Posted Jul 25, 2010 15:13 UTC (Sun) by giraffedata (subscriber, #1954) [Link]

I don't know that there is any noticeable difference in the time it takes to get a page from the free list and the time it takes to steal a clean inactive page not in the free list. But maybe, since it does take a certain number of CPU cycles to forget what used to be in the page.

I believe the only point of a minimum free list size is to provide some reserve for use in contexts where stealing is not possible. In particular, when the page stealer itself needs memory in order to progress, it can't wait for a page steal to get it. I.e. the parameter in question is for adjusting the probability of deadlock and maybe OOM.

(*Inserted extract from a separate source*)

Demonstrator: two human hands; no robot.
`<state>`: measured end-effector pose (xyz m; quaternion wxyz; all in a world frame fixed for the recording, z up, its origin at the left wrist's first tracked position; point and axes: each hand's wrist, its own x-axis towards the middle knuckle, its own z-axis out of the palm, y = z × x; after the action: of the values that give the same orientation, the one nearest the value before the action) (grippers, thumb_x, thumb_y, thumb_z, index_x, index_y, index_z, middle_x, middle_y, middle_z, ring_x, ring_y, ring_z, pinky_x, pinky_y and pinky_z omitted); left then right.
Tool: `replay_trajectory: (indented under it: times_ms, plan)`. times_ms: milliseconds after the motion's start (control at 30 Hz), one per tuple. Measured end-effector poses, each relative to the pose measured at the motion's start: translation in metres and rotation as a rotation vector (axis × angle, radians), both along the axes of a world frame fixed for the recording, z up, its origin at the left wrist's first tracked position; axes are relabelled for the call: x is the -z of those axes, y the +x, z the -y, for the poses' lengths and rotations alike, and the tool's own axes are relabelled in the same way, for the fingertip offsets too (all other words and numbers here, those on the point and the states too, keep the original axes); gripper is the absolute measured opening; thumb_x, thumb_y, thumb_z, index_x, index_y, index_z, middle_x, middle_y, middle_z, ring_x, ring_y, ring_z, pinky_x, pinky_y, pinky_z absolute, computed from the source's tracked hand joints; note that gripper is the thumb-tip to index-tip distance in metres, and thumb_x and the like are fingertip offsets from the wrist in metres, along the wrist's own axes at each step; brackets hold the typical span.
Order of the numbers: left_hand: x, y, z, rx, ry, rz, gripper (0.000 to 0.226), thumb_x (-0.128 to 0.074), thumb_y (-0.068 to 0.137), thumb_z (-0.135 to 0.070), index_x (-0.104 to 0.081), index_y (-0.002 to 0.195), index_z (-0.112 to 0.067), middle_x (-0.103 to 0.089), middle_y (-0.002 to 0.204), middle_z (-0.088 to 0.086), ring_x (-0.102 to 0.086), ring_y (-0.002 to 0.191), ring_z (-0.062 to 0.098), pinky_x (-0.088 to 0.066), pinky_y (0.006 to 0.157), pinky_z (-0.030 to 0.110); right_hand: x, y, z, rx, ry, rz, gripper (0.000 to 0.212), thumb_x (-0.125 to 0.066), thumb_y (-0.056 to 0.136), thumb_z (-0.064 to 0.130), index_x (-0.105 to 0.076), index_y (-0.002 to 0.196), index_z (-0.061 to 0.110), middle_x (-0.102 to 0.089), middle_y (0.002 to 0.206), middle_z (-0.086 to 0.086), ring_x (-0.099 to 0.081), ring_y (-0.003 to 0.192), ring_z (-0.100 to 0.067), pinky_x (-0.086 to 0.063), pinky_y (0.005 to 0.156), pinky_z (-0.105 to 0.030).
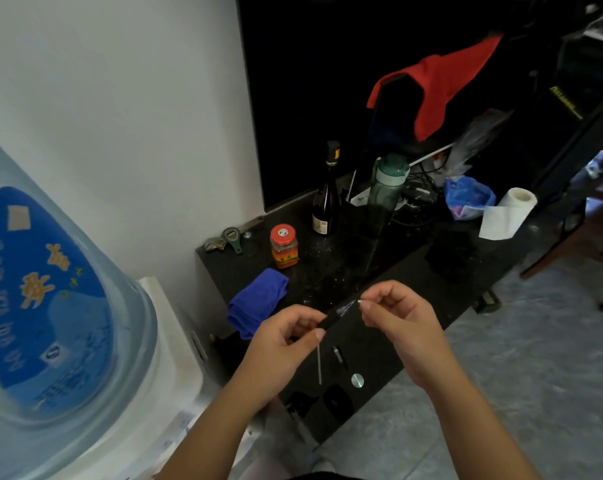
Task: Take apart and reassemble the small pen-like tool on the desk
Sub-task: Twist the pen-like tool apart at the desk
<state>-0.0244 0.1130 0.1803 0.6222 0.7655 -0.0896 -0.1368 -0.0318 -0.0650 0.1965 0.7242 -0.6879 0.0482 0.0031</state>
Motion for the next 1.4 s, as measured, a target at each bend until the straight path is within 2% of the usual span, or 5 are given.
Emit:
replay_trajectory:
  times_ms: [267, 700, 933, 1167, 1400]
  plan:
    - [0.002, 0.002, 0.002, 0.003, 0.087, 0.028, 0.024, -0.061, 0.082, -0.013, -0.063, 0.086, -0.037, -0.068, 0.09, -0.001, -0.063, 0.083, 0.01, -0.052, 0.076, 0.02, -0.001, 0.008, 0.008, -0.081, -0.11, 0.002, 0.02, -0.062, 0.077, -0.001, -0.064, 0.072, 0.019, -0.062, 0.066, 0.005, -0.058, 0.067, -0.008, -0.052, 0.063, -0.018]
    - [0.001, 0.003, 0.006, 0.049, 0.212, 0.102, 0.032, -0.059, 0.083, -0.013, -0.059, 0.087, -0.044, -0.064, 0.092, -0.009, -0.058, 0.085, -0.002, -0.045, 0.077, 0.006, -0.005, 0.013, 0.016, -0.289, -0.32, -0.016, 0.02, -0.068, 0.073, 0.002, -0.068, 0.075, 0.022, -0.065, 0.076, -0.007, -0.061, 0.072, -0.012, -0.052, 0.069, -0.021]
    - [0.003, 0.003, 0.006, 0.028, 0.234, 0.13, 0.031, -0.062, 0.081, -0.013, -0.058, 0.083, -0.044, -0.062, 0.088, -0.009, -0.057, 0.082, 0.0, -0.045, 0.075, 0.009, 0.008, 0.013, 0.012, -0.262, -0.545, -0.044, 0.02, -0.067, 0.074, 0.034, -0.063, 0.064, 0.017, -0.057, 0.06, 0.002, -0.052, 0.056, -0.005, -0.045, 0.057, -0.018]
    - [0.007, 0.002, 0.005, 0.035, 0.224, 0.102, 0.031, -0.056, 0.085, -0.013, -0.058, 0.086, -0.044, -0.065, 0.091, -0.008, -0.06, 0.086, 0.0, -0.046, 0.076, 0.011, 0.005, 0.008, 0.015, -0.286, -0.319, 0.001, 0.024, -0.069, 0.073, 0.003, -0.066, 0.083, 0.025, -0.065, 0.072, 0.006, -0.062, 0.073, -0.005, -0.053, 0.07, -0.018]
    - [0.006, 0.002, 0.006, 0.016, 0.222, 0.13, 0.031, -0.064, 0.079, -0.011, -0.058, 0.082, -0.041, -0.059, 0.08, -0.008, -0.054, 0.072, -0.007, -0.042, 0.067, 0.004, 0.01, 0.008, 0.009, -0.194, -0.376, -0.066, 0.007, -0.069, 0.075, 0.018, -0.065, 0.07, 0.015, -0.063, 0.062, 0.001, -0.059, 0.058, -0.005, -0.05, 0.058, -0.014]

Fixing writeback from direct reclaim

Posted Jul 26, 2010 19:29 UTC (Mon) by i3839 (guest, #31386) [Link]

If it doesn't make a difference then this option is redundant.

The page stealer can't possibly need memory itself, that would be too stupid. It can't really wait anyway because it's generally called from interrupt, when a page fault happens (or maybe the call is deferred to the process causing the fault). And if it waits then it's a lot slower than the page allocator.

Deadlock shouldn't be possible whatever value you set. OOM is only more likely with higher values because the kernel only OOMS when it can't allocate memory for itself.

Fixing writeback from direct reclaim

Posted Jul 27, 2010 21:12 UTC (Tue) by giraffedata (subscriber, #1954) [Link]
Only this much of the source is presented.